Croatie : Le président sortant Zoran Milanovic et son rival conservateur au second tour de la présidentielle
La Croatie se prépare à un second tour électoral inattendu alors que le président sortant Zoran Milanovic affrontera son rival conservateur lors d'un scrutin décisif pour l'avenir politique du pays. Cette élection, qui était initialement prévue pour se conclure au premier tour, révèle une polarisation croissante de la société croate et soulève des questions cruciales sur l'orientation future du pays.
Un premier tour surprenant
Contrairement aux prévisions des sondages qui donnaient Zoran Milanovic largement favori, les résultats du premier tour ont créé la surprise. Avec 46,2% des voix, Milanovic n'a pas réussi à obtenir la majorité absolue nécessaire pour une victoire dès le premier tour. Son principal adversaire, Kolinda Grabar-Kitarović, candidate du parti conservateur HDZ (Union démocratique croate), a obtenu 29,8% des suffrages, se qualifiant ainsi pour le second tour.
Profil des candidats
Zoran Milanovic : Le progressiste expérimenté
Zoran Milanovic, 57 ans, est une figure bien connue de la politique croate. Ancien Premier ministre de 2011 à 2016, il s'est forgé une réputation de réformateur pro-européen. Sa campagne s'est axée sur la lutte contre la corruption, l'amélioration de l'État de droit et le renforcement des liens avec l'Union européenne.
Points clés de son programme :
- Réforme du système judiciaire
- Renforcement de l'économie par l'innovation et la digitalisation
- Promotion d'une politique étrangère équilibrée entre l'UE et les Balkans
Kolinda Grabar-Kitarović : La conservatrice patriote
Kolinda Grabar-Kitarović, 55 ans, ancienne présidente de la Croatie de 2015 à 2020, représente l'aile conservatrice. Elle a mené une campagne axée sur les valeurs traditionnelles, la sécurité nationale et le patriotisme économique.
Axes principaux de sa campagne :
- Renforcement de l'identité nationale croate
- Politique migratoire plus stricte
- Soutien accru aux entreprises locales
Enjeux du second tour
Le second tour, prévu pour le 14 janvier 2025, s'annonce comme un véritable test pour la démocratie croate. Plusieurs enjeux majeurs se dégagent :
- L'orientation européenne de la Croatie : Bien que les deux candidats soient pro-européens, leurs visions diffèrent sur l'intensité de l'intégration européenne.

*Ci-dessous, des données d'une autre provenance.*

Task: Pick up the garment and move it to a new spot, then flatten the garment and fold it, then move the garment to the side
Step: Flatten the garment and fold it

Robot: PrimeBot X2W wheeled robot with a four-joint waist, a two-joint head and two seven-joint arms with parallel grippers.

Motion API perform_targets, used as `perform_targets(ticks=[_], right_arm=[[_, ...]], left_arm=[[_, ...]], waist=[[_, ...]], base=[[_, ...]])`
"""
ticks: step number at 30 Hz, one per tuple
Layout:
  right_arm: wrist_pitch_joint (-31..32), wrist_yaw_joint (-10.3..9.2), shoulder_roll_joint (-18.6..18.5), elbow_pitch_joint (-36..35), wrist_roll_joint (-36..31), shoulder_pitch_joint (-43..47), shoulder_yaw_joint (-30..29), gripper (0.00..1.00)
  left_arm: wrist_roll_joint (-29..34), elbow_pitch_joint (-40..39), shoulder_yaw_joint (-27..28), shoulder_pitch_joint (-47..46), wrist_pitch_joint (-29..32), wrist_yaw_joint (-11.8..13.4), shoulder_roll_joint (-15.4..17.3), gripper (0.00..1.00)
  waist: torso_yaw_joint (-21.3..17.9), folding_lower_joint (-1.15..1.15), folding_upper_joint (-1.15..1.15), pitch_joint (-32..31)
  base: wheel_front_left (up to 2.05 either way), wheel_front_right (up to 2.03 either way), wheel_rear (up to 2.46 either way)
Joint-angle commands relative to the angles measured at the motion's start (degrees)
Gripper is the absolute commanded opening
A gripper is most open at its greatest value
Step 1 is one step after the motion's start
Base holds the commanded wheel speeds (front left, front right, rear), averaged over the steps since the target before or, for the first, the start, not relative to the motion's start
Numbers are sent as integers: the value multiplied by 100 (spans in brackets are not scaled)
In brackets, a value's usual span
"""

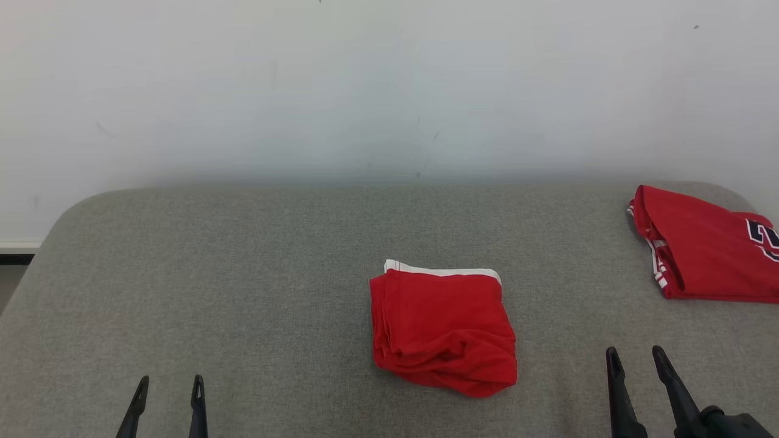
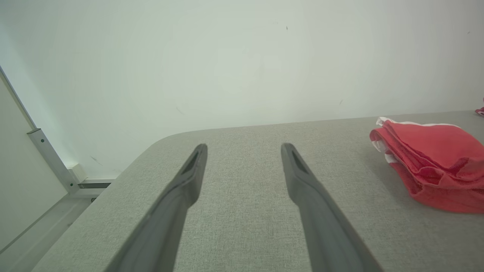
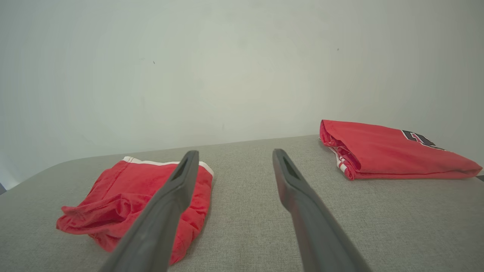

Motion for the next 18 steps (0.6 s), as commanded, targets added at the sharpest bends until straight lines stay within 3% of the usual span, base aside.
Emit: perform_targets(ticks=[1, 18], right_arm=[[-23, 1, 38, -8, -20, 67, -15, 100], [-25, 1, 89, 116, -98, 116, -53, 100]], left_arm=[[-16, -67, -7, 104, -15, -36, 33, 100], [-318, -229, 72, 297, -15, -290, 121, 100]], waist=[[5, 0, 0, -13], [43, 0, 0, -77]], base=[[0, 0, 0], [0, 0, 0]])
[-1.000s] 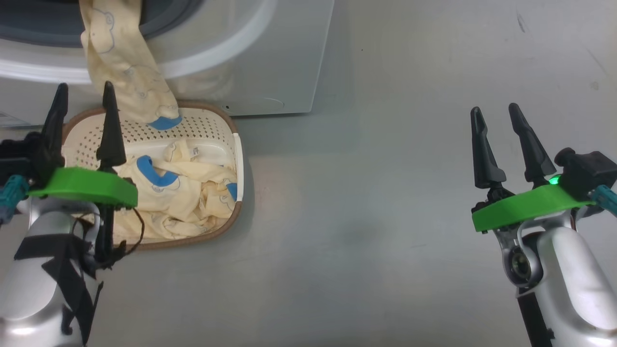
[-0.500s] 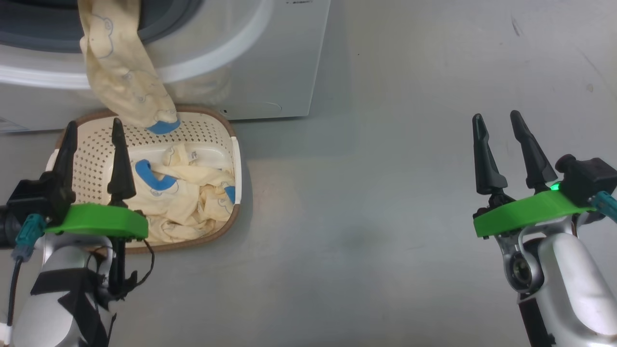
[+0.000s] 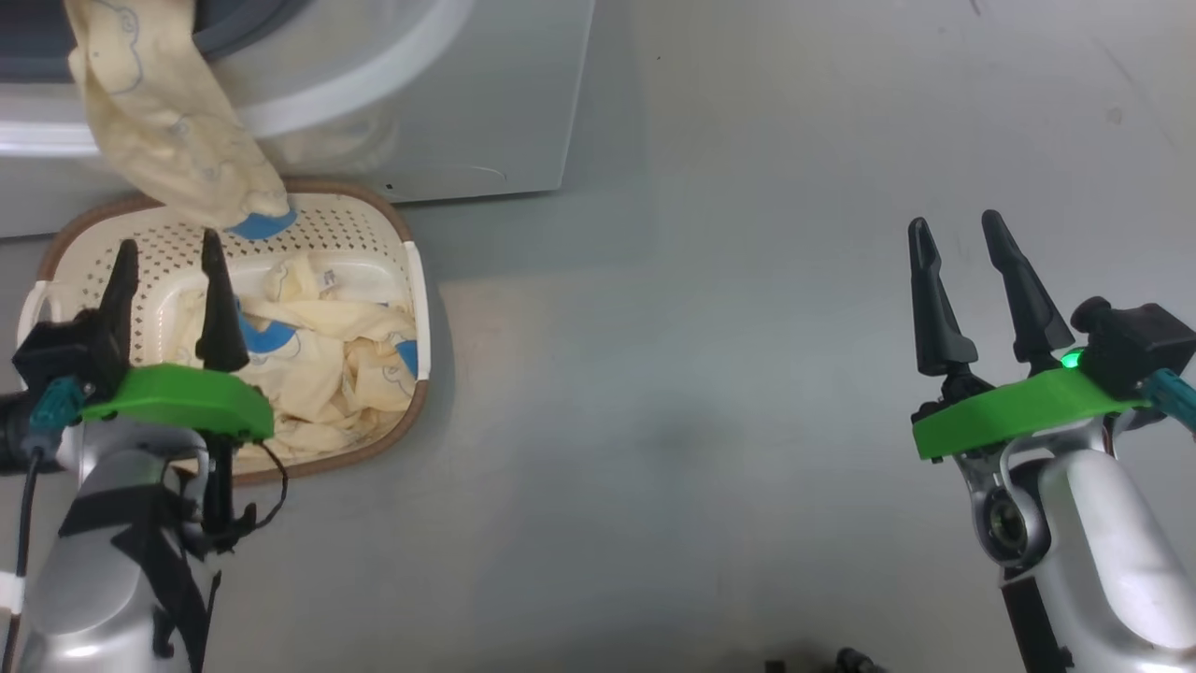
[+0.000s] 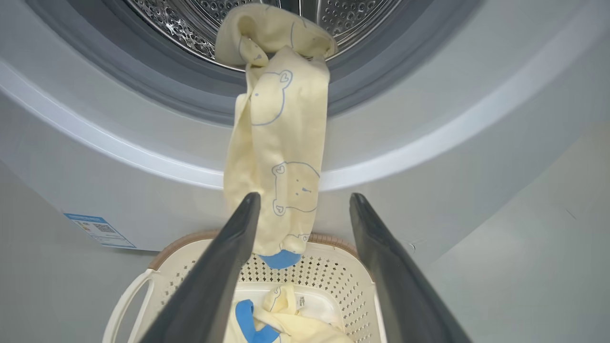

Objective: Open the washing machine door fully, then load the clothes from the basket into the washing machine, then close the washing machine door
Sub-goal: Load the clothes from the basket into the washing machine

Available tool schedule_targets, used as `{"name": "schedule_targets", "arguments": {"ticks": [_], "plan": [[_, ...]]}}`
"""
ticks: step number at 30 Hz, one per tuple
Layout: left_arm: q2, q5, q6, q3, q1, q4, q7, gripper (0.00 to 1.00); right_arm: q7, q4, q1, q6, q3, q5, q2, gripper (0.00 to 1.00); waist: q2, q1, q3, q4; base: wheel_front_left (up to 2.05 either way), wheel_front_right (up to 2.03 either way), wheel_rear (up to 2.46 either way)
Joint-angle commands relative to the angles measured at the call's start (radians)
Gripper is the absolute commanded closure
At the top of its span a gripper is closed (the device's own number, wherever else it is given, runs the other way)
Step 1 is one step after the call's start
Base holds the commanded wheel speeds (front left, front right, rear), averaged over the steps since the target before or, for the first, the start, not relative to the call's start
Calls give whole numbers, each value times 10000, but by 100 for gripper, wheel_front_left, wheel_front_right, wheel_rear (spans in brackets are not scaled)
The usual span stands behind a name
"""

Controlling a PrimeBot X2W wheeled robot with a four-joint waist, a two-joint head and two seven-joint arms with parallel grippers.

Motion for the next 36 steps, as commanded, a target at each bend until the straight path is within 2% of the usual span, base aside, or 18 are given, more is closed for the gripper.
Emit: {"name": "schedule_targets", "arguments": {"ticks": [1, 13, 17, 36], "plan": [[305, 8, -5, 397, -329, -84, -97, 0, -93, -354, -26, -29, 189, 26, -51, 0, 0, 0, 163, -166, 0, 0, 0], [860, -91, -99, 554, -2860, 3452, -65, 0, -93, -461, -167, -29, 208, 107, 76, 0, 0, 0, 891, -726, 0, 0, 0], [1020, -234, -258, 588, -3664, 4434, -71, 0, -93, -479, -229, -29, 281, 132, 104, 0, 0, 0, 1095, -866, 0, 0, 0], [1285, -732, -554, 587, -6258, 6952, -60, 0, -93, -568, -458, -29, 463, 306, 145, 0, 0, 0, 1812, -1229, 0, 0, 0]]}}
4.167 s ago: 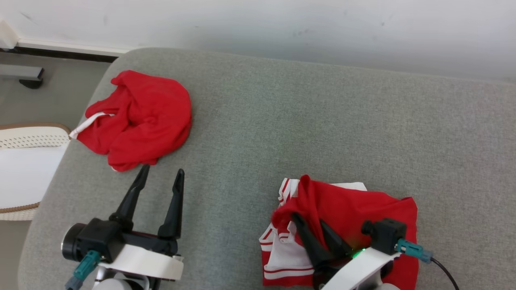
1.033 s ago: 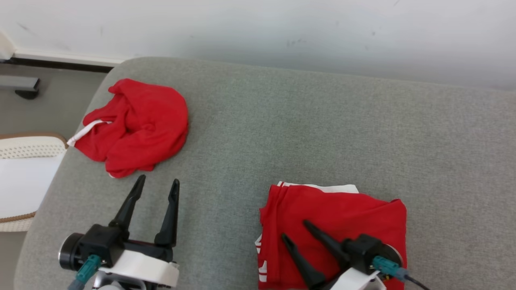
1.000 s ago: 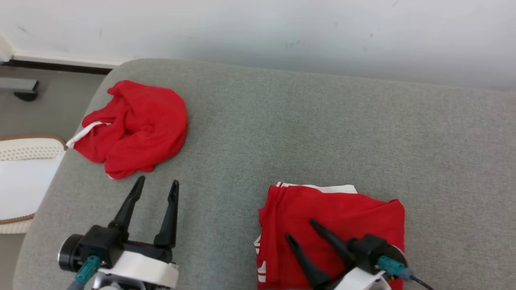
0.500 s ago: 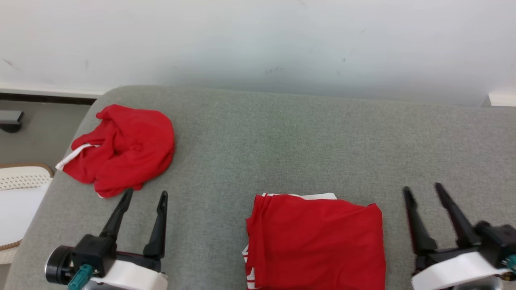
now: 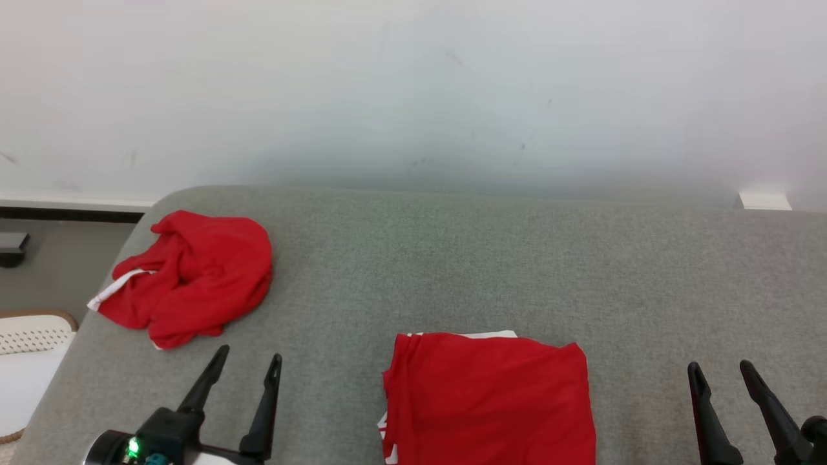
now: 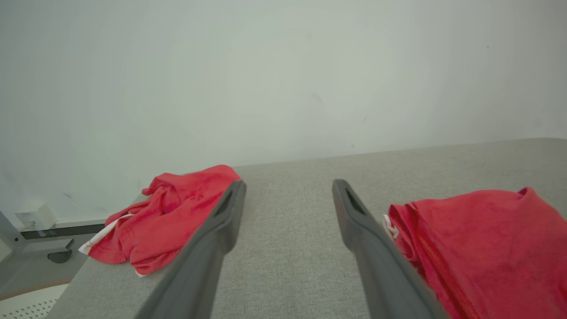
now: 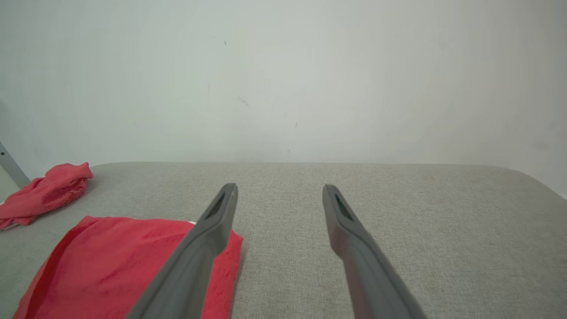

- La politique économique : Milanovic prône une approche plus libérale et ouverte, tandis que Grabar-Kitarović défend un modèle plus protectionniste.
- Les relations régionales : La gestion des relations avec les pays voisins, notamment la Serbie et la Bosnie-Herzégovine, est un sujet sensible.
- La lutte contre la corruption : Un enjeu majeur dans un pays où la perception de la corruption reste élevée.
Réactions internationales
L'Union européenne suit de près cette élection. Un porte-parole de la Commission européenne a déclaré : "Nous respectons le processus démocratique en Croatie et attendons avec intérêt de travailler avec le président élu, quel qu'il soit.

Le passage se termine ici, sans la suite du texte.